Start of Input data

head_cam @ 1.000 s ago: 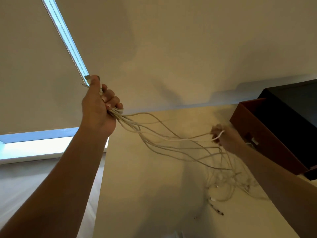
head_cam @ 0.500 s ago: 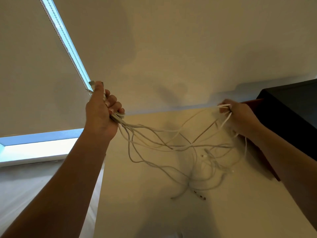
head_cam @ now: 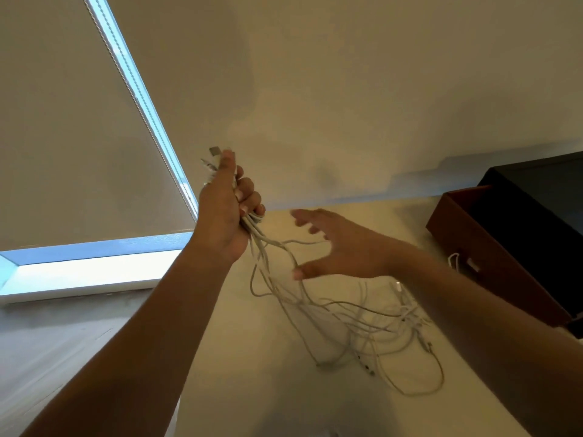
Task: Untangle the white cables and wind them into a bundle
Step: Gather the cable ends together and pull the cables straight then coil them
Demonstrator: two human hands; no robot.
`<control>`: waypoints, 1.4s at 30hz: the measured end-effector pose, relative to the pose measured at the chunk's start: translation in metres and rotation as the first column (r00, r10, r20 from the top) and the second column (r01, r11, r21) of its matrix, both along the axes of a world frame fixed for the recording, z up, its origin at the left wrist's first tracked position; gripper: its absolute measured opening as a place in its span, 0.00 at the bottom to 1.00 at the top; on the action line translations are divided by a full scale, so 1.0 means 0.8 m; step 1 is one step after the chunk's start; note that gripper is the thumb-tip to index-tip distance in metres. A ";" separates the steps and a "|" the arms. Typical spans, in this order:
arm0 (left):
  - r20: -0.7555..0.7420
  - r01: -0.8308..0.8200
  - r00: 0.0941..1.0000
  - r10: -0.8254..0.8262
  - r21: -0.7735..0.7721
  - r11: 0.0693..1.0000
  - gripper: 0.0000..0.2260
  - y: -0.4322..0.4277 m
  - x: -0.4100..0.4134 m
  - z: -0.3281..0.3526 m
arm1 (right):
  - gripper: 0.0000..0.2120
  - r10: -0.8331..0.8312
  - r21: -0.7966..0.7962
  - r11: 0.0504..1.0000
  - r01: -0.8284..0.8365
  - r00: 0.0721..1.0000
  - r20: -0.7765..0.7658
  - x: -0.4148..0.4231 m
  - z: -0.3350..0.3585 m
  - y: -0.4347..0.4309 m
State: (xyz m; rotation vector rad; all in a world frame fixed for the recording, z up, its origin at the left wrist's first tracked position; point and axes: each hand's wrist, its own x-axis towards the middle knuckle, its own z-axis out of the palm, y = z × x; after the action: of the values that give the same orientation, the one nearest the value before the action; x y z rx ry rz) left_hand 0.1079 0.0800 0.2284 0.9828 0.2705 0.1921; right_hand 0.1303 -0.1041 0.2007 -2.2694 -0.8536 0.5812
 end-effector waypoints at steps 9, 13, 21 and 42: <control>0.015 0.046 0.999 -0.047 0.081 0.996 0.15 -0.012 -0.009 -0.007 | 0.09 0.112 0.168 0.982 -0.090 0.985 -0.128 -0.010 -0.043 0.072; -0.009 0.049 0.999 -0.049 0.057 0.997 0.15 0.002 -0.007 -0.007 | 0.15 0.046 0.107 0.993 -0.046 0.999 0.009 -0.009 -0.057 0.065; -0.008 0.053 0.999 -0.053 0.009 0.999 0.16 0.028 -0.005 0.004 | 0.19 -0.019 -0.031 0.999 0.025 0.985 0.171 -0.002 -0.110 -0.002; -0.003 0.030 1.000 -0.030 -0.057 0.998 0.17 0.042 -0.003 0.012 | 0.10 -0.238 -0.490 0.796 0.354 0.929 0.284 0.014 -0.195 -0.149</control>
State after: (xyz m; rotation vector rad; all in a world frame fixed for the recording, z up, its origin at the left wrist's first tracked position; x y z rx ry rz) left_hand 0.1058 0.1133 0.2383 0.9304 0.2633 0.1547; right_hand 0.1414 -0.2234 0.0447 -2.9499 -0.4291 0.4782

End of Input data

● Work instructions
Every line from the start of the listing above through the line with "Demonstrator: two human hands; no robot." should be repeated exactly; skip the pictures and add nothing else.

● Completed task
head_cam @ 1.000 s ago: 
head_cam @ 0.500 s ago: 
head_cam @ now: 
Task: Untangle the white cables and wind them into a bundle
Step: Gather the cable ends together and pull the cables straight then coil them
Demonstrator: two human hands; no robot.

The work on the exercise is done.